Speaking with senior attendings, many of whom failed to do any fellowships and yet are "world experts" in all areas of pathology, I am told of the "good 'ol days" where even junior residents had to make final Dx on some services and frozens. It also sounds like they had a lot more fun then as well.
Are there really that many residents who don't care about their work so much that it doesn't make them a little pissed when attendings change their reports and diagnoses? If you're surrounded by residents who really don't care what they are calling cases, even subconsciously, because their babysitters will fix it, how strong is your program really? What you are planning on doing sounds exactly like what more people should be doing to become good at being independent though.
Someone above mentioned the "military option"....I have seen for myself the pay, benefits and expect work hours for these chaps and quite honestly feel it is one of the better deals out there.
If you are in a situation where they can also pay for medical school, this would be probably my no.1 go to for students eventually interested in pathology as a career.
Im actually shocked writing this to be honest but when I see evidence of mil docs signing out less than an hour of cases/day, hitting the gym mid day, relaxing and sipping on lattes for the remainder of the day and still yanking down 120K+ a year with no chance of being booted, cherry pension, housing, typically ending up at 1 duty station for their whole career (compared to grunts and field officers...) and solid vacation. Why would you not do that?
I would NOT say the mil option is good for all physicians, it most certainly is not. But Path somehow is scoring big time when compared to the rest of the crap job market.
I would *almost* take a massive pay cut if they gave me full command of a hospital lab and perhaps a 1-star gen designation🙂
muhahah, how's this: "Rear Admiral LADOC"..that is pimp like no other.
Don't you have to do a 1 year internship in medicine or surgery if you become a military pathologist though? Or am I wrong? I doubt they would end up deploying you because there are other physicians they can send but they probably want to leave that option open.
So why is everyone committed to at least one fellowship? How many of you even know someone who's even attempted to get a job sans a fellowship? I've met only one since starting on this trek- and she was successful in finding a job right away. What I want to know is why she was the only one (of course I am excluding research-minded folks).
So why is everyone committed to at least one fellowship?
My concern isn't a lack of good training here- as I said I think everything about this place is great. So why is everyone committed to at least one fellowship? How many of you even know someone who's even attempted to get a job sans a fellowship? I've met only one since starting on this trek- and she was successful in finding a job right away. What I want to know is why she was the only one (of course I am excluding research-minded folks).

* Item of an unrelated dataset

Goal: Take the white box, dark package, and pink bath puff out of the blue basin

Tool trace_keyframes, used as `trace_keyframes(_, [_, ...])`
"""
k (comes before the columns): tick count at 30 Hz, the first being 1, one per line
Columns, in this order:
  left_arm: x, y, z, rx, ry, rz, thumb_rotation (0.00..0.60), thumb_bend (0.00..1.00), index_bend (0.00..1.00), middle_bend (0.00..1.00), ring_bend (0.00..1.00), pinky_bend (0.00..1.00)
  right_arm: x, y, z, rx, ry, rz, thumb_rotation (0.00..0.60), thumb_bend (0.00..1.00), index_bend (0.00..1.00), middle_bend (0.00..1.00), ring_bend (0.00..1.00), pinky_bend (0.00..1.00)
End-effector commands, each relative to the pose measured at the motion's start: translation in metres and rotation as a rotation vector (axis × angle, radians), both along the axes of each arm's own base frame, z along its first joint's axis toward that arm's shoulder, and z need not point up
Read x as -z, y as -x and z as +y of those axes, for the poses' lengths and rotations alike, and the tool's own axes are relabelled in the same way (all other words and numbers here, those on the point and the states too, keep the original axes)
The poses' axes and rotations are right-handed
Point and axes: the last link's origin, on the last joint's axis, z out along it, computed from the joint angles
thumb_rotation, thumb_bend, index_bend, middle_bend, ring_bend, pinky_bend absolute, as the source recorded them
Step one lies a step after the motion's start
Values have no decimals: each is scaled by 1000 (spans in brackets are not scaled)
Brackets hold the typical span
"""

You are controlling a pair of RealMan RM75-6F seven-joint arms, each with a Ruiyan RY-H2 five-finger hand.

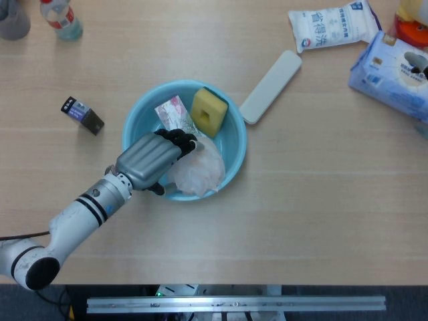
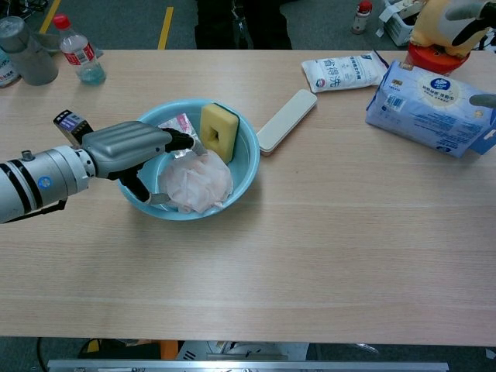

sorry to hear baout pathology. it is an interesting field but sucks how you have no ability to "generate" income and are reliant on being hired.
i compare this to being a clinical pharmacist. most hospitals hire just 1 to do it. you can never work independent and pharmacy has a massive surplus these days.
i dont see pathology opening up soon when speaking to my pathologist the other day. he said well people will retire but considering the number of people looking for work, i dont see it as a solution
Complete FAIL.
How would you know if it is interesting, if we have no ability to generate income and that we must be reliant on being hired? That is presuming a lot.
Wrong. I know many pharmacists. All are making bank.
Speaking to "your pathologist", were you? This post is truly a gem.
wow you have quite the personality on these forums. i see why a patient contact practice wouldn't suit you.